Even as I’m typing, I don’t want to write this post.
However, I’ve gone through a lot the last few years and this year in particular from back problems to the usual 2020 drama like the rest of the world. If I’ve learned one thing, it’s that in all circumstances, obey God. So, when God says “write,” I write.
Last Sunday morning while co-teaching a middle school girls Sunday school class, I talked a lot about standing up for Jesus and no being ashamed of Christianity. Then, I followed by saying I was still not one to fly Trump flags, etc. due to all the hate people have shown on both sides of the political spectrum right now. Even living in rural Alabama, there is plenty of hate running both ways.
Never in my life have I seen our country more divided over everything from public policies to wearing masks. And the last thing I want is to open the door to any haters. At least, that’s the reason I hid behind. In truth, I recently became a published author and feared voicing my opinions (rather convictions) might kill my book career before it gets started.
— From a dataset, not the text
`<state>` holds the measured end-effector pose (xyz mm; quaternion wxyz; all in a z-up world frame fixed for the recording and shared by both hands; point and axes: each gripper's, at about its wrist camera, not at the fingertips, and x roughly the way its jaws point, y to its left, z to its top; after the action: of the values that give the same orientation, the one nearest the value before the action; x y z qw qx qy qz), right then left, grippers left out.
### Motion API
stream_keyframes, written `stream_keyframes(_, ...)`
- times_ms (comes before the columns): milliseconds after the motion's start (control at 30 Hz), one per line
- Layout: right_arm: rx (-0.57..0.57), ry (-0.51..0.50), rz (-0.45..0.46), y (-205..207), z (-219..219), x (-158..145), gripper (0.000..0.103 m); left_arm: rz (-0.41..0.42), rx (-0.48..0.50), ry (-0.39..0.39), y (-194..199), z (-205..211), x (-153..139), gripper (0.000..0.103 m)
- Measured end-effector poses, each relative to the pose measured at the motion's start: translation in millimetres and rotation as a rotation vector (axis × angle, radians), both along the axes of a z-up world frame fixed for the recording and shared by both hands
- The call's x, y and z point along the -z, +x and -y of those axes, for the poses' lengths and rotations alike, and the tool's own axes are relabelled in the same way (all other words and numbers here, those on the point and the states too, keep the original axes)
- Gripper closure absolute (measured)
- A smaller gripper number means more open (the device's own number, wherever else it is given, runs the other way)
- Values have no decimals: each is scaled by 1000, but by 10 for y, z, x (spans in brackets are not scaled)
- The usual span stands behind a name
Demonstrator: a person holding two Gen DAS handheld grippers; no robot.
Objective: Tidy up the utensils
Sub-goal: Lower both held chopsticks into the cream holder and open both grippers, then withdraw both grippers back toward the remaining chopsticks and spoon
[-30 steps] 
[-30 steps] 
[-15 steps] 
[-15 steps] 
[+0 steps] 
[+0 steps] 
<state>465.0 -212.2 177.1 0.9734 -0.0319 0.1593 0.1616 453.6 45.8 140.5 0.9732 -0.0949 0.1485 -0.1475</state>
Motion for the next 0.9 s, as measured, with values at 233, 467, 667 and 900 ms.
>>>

What if Facebook shuts me down? Then I can’t run book ads or communicate with my readers via my page. What if Google pushes my SEO so far down the line that nobody can find me on social media searches? What if nobody wants to publish me again?
This past week I’ve listened to way too much online news and allowed fear of the unknown to wear me down. But tonight I’d had enough. I went to my room and cried and journaled my concerns to God, which is my way of fervently praying.
I felt God tell me to stop worrying. He had this. And, deep down, I know He does. But that doesn’t make going through it any easier. I repented for letting my faith waver and for looking to the news or polls or anything else other than God.
I can’t know or control how the election will end. (Or when it will end!) None of us can—not even the candidates. In the end, only God knows who will ultimately win this election. He isn’t worried and He isn’t shocked. He planned it all long ago.
The part I, along with all other believers, need to play is to pray for our country and stand up for Godly principles.
For me, that means if God tells me to share my faith, I will do so. I should look to Him as my source and provider, not Amazon or Facebook, or anyone else. Besides, my books mention God and my newsletter includes prayer requests and a weekly Bible verse. Eventually, readers (and publishers) will know where I stand and for Whom I stand. And by that I mean God.
I treated this election like any other. I voted for the candidate who best represents the principles and policies I value. For me, that meant voting for Trump. I would’ve loved to see him pull off an easy win, but he didn’t. Still, God is in control. No matter how everything ends, He will take care of His children.